The Border Keeper (Kerstin Hall)
25 March 2020
Please note that due to the current plague, we will not be meeting in person for this month's discussion. Details for online discussion will be sent to the mailing list.
She lived where the railway tracks met the saltpan, on the Ahri side of the shadowline. In the old days, when people still talked about her, she was known as the end-of-the-line woman.
Vasethe, a man with a troubled past, comes to seek a favor from a woman who is not what she seems, and must enter the nine hundred and ninety-nine realms of Mkalis, the world of spirits, where gods and demons wage endless war.
The Border Keeper spins wonders both epic—the Byzantine bureaucracy of hundreds of demon realms, impossible oceans, hidden fortresses—and devastatingly personal—a spear flung straight, the profound terror and power of motherhood. What Vasethe discovers in Mkalis threatens to bring his own secrets into light and throw both worlds into chaos.
Average Rating:
Ross Hetherington (29 October 2021 13:10)
I agree Sinclair - this book was really well balanced and written, and the setting and characterisation seemed original, engaged, and non-patronising to the reader. Pretty much my favourite style of fantasy. And then it was over! I think linked novellas could have been an option for this one, also.
Sinclair Manson (11 April 2020 09:07)
I enjoyed reading this novel immensely.

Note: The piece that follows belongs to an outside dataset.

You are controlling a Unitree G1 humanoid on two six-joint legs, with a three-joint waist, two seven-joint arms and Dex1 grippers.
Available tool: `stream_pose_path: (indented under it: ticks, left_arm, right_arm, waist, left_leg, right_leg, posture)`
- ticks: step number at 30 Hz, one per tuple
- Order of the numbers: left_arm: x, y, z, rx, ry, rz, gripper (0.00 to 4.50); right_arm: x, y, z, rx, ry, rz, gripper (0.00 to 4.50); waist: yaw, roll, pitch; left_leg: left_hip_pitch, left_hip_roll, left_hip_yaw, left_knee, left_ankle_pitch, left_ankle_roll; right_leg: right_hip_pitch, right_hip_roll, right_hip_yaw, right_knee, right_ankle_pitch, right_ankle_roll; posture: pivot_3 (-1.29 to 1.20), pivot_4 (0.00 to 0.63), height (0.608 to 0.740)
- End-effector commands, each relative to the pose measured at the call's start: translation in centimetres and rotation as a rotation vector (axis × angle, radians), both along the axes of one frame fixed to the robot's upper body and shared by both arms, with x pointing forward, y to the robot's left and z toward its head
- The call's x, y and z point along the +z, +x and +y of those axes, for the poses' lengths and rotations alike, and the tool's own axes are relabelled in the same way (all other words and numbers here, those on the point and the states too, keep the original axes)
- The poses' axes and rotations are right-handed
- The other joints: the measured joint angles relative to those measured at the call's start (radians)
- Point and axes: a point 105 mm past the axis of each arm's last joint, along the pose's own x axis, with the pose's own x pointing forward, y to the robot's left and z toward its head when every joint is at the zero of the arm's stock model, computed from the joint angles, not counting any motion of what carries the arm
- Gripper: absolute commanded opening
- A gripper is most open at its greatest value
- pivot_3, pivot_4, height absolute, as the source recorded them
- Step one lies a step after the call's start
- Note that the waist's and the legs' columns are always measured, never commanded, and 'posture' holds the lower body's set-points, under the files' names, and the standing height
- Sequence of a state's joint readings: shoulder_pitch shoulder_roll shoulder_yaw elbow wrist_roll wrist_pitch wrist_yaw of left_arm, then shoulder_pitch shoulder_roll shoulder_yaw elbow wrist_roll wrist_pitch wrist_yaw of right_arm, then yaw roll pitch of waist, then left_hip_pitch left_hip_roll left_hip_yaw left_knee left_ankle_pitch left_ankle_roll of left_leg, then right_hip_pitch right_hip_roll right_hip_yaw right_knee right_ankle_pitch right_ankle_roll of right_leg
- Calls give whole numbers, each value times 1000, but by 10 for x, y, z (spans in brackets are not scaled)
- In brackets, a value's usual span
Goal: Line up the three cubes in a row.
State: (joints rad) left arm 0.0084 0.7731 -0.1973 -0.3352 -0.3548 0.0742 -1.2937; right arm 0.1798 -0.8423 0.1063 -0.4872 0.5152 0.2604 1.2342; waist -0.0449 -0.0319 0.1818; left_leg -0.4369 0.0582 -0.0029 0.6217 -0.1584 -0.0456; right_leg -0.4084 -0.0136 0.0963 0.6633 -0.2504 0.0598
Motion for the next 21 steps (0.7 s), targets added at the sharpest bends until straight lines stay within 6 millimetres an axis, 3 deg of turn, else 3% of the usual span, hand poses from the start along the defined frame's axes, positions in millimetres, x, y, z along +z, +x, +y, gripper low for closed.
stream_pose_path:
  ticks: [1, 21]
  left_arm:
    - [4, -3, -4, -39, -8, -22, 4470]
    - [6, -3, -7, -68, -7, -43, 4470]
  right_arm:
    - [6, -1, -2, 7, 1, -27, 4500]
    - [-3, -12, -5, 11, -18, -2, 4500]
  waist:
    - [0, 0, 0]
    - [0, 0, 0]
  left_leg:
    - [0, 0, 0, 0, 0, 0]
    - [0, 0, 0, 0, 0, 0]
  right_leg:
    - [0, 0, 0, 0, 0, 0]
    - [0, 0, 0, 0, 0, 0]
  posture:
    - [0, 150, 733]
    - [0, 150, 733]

The gothic tone is perfectly pitched, the imagery as astonishing as it is unsettling. The mysteries of the setting and lead characters are allowed to unfurl for the reader, without any extraneous exposition. This keeps the reader focussed on the detail and preserves the freshness of each new marvel or horror. The pleasure I took in reading this made the abrupt ending a disappointment. I felt as though the story had been cut short, wrapped up with a rush in a confusing throne room confrontation with the villain. It's unusual but it feels like this book would have benefitted from being two or three times longer!